> [RECORDS SUPPLIED]
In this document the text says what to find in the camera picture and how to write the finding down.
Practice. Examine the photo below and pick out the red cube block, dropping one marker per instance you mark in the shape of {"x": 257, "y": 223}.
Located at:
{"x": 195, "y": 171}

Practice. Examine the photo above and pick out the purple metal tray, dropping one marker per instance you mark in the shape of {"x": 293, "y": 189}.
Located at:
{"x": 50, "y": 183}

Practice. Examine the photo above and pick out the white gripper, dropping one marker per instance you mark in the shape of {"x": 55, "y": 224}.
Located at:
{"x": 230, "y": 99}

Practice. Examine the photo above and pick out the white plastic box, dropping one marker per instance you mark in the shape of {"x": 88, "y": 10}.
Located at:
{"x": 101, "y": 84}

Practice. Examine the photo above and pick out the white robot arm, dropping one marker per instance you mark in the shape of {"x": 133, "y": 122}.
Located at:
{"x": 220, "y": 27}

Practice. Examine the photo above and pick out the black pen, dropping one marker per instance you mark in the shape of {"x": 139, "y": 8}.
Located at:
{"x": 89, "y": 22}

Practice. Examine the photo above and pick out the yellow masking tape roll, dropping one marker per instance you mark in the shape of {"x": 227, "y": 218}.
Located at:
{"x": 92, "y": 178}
==
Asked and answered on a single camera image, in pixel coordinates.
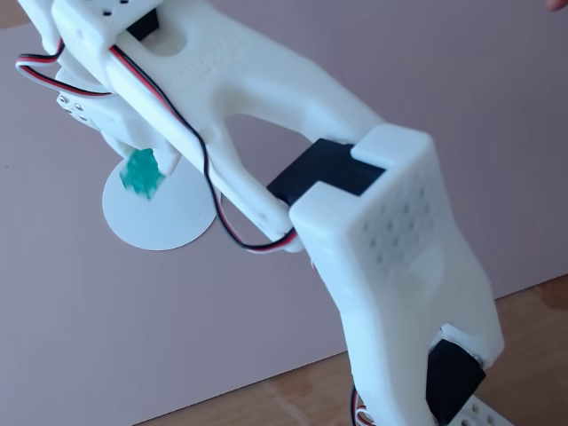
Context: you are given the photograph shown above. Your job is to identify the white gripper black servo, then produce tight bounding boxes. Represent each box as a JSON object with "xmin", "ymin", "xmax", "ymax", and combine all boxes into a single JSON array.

> [TASK BRIEF] Tally the lines of the listing in which the string "gripper" appears, and state the tally alone.

> [PROBLEM SOLUTION] 2